I realized, too, that experiences in my life that were profound were not defined by words. And, the most profound experiences were times without words: dancing, drumming, having sex, holding a baby, walking in nature, doing sports, making art, or playing with a child.

 

Words cannot convey the depth of my feelings …sounds like a greeting card cliché (and like most cliché’s, it’s true.)

 

Defintion: Profound (noun): deep, bottomless, vast

 

 

 

 

Exercises


        
Tomorrow, notice if there are any parts of your day where your thinking is on overdrive. When? How does it make you feel? What are you thinking about?

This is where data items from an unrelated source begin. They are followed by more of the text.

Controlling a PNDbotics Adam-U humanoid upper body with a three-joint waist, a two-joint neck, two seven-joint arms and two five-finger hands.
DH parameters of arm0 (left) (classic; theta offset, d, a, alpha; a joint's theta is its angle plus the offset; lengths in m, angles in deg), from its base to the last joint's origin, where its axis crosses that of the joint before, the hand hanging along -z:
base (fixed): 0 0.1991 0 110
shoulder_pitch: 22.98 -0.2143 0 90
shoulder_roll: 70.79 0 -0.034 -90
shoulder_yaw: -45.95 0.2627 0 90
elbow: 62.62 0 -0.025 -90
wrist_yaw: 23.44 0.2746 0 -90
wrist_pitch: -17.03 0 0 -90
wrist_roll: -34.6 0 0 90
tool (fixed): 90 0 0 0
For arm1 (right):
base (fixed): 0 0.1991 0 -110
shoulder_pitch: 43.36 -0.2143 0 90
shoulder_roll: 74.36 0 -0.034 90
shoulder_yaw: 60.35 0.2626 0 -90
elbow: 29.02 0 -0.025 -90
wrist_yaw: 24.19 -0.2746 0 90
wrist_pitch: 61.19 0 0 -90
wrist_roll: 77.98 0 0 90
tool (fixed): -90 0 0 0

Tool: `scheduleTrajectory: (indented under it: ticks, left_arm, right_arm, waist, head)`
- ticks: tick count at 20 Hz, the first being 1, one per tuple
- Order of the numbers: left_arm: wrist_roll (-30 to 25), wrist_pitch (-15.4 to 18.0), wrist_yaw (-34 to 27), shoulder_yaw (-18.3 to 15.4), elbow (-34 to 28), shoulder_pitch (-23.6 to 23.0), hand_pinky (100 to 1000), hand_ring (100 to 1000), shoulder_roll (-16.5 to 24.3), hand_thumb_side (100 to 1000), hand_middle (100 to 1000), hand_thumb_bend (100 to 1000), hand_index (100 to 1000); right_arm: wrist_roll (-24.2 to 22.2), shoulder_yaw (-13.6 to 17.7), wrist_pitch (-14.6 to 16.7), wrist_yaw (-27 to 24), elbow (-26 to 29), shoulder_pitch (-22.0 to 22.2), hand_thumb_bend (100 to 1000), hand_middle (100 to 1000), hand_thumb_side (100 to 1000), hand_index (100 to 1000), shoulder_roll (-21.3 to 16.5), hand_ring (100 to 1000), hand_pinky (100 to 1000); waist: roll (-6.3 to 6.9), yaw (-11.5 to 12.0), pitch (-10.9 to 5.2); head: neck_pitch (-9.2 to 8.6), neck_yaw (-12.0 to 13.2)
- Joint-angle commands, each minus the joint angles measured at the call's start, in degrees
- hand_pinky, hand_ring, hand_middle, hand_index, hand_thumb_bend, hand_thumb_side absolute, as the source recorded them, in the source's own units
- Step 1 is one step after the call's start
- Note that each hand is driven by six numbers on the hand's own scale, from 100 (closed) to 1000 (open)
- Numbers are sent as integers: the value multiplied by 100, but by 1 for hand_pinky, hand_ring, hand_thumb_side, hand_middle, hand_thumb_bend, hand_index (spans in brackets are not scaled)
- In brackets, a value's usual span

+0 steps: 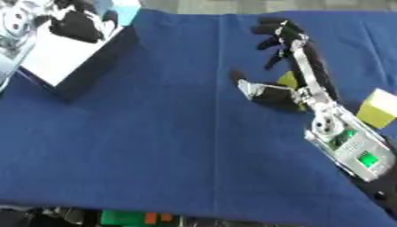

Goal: Pick up the objects with one hand, pass them to the other hand, and then place them into the box on the other side of the table.

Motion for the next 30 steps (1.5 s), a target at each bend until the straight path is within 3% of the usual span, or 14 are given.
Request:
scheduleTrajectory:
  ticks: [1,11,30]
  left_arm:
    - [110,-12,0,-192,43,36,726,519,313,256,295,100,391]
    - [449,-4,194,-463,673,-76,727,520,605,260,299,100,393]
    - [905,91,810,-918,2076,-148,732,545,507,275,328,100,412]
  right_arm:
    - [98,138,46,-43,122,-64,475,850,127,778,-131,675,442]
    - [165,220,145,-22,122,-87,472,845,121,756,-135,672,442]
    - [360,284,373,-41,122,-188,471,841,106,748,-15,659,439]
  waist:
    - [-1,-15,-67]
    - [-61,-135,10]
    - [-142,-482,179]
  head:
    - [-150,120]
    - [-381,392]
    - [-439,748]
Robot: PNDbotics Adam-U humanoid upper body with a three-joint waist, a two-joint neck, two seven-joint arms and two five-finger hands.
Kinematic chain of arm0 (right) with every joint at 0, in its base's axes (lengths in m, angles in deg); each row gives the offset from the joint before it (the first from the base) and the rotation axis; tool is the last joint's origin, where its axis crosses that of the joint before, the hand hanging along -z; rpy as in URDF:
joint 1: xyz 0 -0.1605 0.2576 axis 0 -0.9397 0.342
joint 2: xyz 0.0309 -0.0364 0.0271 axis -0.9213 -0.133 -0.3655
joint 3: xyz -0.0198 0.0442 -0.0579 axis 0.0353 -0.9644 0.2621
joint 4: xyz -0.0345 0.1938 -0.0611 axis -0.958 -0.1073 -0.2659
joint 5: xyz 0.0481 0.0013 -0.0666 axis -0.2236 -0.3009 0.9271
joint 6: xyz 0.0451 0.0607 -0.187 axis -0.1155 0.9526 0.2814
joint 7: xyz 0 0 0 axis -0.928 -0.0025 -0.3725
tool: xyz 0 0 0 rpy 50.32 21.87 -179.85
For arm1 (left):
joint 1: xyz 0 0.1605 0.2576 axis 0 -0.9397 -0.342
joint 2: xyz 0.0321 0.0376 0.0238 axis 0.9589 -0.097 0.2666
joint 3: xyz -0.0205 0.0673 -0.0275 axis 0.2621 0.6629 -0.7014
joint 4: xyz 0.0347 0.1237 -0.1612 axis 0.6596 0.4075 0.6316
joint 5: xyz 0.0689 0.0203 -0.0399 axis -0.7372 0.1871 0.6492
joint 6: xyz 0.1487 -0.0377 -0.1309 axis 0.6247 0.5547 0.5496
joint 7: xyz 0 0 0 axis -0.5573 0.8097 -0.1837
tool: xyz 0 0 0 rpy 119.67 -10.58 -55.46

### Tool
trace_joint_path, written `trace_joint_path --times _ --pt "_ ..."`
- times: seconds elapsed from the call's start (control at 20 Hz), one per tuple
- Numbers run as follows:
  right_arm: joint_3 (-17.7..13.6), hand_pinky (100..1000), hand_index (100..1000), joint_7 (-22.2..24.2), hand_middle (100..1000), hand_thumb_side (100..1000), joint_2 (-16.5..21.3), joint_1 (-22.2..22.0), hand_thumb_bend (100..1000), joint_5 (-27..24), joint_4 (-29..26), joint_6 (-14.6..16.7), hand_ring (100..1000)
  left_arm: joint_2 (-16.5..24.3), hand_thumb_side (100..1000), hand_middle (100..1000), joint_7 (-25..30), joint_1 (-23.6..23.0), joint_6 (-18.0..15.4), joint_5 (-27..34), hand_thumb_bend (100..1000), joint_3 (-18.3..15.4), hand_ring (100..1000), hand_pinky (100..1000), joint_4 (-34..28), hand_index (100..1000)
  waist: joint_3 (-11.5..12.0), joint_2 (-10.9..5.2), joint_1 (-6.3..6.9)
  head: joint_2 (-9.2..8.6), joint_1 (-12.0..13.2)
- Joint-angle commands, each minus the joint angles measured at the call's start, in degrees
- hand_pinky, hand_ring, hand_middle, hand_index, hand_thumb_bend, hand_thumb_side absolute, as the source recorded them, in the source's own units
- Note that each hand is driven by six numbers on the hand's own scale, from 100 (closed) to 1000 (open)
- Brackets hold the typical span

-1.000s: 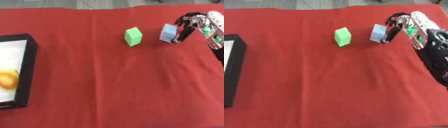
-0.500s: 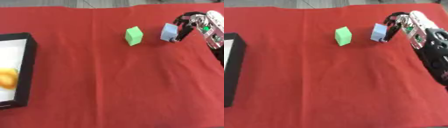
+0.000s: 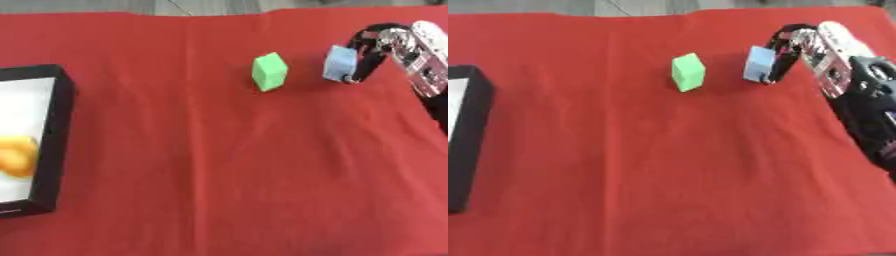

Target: Pick up the objects with one hand, pass them to the other hand, and then place them into the box on the other side of the table.

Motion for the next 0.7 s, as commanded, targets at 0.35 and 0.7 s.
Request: trace_joint_path --times 0.35,0.7 --pt "-0.1 898 676 -4.1 664 100 0.8 0.8 131 -3.1 -1.0 -1.3 837 0.7 846 719 0.2 0.4 0.5 -0.6 100 -0.2 760 874 -1.0 771 0.0 -1.07 0.15 -0.7 -0.1" --pt "0.0 885 618 -7.3 607 100 1.4 0.4 104 -5.6 -2.4 -1.4 812 0.8 846 721 0.3 0.2 0.6 -0.6 100 -0.2 760 875 -1.0 770 -0.2 -1.37 0.19 -0.5 0.0"
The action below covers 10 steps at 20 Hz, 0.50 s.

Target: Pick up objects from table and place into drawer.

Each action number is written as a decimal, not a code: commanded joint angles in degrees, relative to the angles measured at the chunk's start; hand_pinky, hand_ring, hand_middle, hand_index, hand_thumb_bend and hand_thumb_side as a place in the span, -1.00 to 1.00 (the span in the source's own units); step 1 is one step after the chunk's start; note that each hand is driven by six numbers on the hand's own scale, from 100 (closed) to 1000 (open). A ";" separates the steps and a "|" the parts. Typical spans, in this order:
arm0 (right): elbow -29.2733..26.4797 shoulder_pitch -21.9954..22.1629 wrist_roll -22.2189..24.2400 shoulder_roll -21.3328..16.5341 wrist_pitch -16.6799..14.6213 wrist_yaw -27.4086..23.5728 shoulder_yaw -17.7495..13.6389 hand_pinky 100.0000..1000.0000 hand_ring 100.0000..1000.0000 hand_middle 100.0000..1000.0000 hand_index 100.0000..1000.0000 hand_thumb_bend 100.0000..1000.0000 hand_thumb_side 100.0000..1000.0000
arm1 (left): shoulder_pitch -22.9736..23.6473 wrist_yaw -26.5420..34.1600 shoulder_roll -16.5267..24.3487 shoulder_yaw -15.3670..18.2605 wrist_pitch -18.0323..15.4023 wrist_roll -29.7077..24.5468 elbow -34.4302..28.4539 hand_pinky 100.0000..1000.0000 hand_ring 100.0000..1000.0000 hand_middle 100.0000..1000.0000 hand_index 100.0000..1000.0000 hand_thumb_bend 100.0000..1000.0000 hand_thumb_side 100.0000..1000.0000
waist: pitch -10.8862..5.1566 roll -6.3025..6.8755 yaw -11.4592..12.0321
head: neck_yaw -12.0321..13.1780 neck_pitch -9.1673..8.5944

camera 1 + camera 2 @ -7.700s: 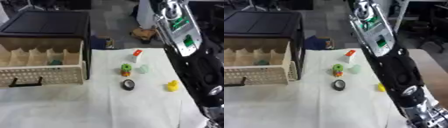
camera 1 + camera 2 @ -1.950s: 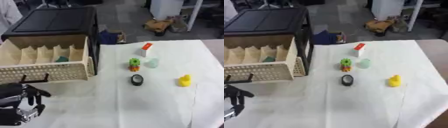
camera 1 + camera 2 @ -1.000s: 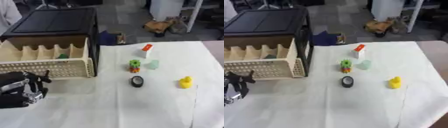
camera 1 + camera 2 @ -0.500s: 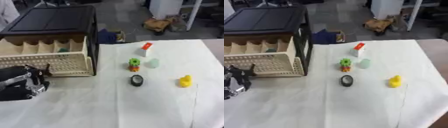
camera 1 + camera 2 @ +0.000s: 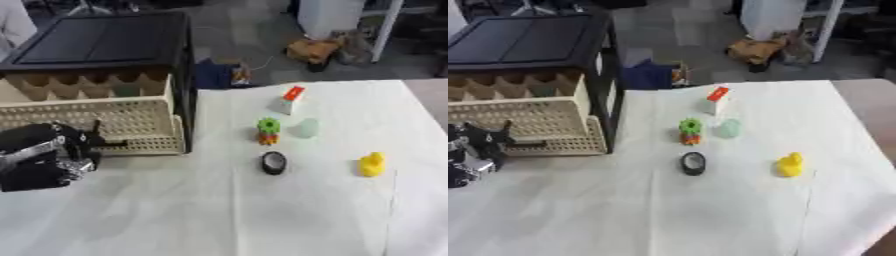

Is it the same thing, over and over, or are you getting new insights?


        
Have you ever had sudden inspirations that showed up when you were not thinking?


        
Are there situations where you feel yourself getting caught up in thinking, but know that at some deeper level, it’s not true?


        
Do you have activities that you enjoy where no thinking is involved? What are they? How do they feel? What is their impact on your life?


        
What are the most profound experiences of your life? Are they word-based or something else?


        
Try sitting on the floor for five minutes, doing nothing. Watch your thoughts with an amused chuckle. Don’t try to stop anything or change anything. Notice if you feel any different as your day progresses.

 

 

 

 

 

 

 

 

 

 

 

 

 

 

1
2 Meet Your Parasympathetic System

 

If you're stressed out, your parasympathetic system is out of shape.

 

Most of Western physical education is directed to our sympathetic nervous system: the fight-or-flight abilities. If you can run fast and jump high, you're great at sports and thus, you appear healthy. Being able to go, go, go is due to the abilities of your Sympathetic Nervous System. When you're running down the basketball court, digestion, defecation, urination, sexual arousal and sleep are (hopefully) not the body's top priority.